*DATASET ENTRIES:*

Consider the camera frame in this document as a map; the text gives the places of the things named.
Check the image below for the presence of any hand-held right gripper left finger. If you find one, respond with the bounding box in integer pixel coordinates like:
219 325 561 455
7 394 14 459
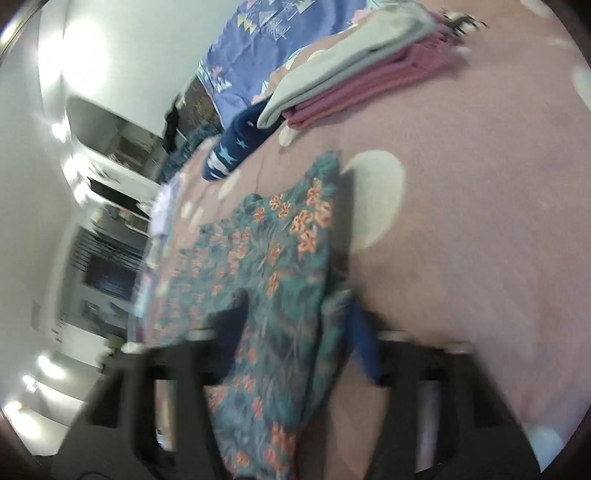
69 305 252 480

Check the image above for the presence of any lilac cloth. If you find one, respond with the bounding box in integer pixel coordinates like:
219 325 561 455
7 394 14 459
148 180 180 237

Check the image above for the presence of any purple tree-print pillow cover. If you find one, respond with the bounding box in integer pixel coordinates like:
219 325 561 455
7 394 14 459
196 0 370 127

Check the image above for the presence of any grey folded cloth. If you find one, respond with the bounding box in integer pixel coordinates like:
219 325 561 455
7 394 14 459
256 4 437 130

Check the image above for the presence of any black garment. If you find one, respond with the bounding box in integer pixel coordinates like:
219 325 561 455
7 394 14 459
161 92 186 153

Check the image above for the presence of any pink folded cloth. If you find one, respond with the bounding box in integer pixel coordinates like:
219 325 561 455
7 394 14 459
279 14 468 131

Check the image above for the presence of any floral print shirt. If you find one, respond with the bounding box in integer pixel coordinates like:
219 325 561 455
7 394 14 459
139 150 366 480

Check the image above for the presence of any pink polka dot bedsheet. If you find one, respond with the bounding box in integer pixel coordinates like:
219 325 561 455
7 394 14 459
134 0 591 472

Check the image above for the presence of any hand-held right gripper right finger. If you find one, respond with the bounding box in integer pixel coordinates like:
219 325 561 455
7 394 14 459
348 302 541 480

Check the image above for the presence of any navy star print folded cloth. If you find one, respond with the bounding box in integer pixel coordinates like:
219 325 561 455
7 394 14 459
201 104 269 182

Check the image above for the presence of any teal fuzzy blanket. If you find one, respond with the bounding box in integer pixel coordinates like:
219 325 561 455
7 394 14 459
159 124 222 185

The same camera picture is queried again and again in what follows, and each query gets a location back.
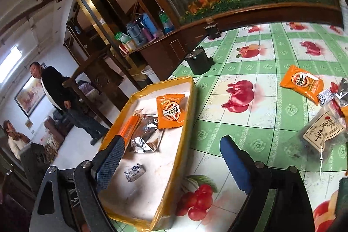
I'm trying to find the black white spotted candy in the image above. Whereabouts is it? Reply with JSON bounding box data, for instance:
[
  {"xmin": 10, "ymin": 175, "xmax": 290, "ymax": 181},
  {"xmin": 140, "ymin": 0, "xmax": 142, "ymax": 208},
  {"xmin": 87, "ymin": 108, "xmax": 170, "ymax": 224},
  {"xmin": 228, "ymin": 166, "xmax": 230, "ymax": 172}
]
[{"xmin": 318, "ymin": 88, "xmax": 336, "ymax": 107}]

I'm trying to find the framed wall painting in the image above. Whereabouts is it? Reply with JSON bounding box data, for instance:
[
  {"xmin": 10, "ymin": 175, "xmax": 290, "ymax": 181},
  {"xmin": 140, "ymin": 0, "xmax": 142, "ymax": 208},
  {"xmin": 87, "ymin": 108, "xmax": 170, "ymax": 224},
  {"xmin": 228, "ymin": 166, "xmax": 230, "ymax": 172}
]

*TASK REQUIREMENTS:*
Copy every line of the entries above in which "Whereabouts" occurs.

*WRITTEN ANSWER:*
I'm trying to find the black white spotted candy in the image above. Whereabouts is it? Reply with JSON bounding box data, for instance:
I'm trying to find the framed wall painting in the image above. Whereabouts is it? Reply with JSON bounding box data, for instance:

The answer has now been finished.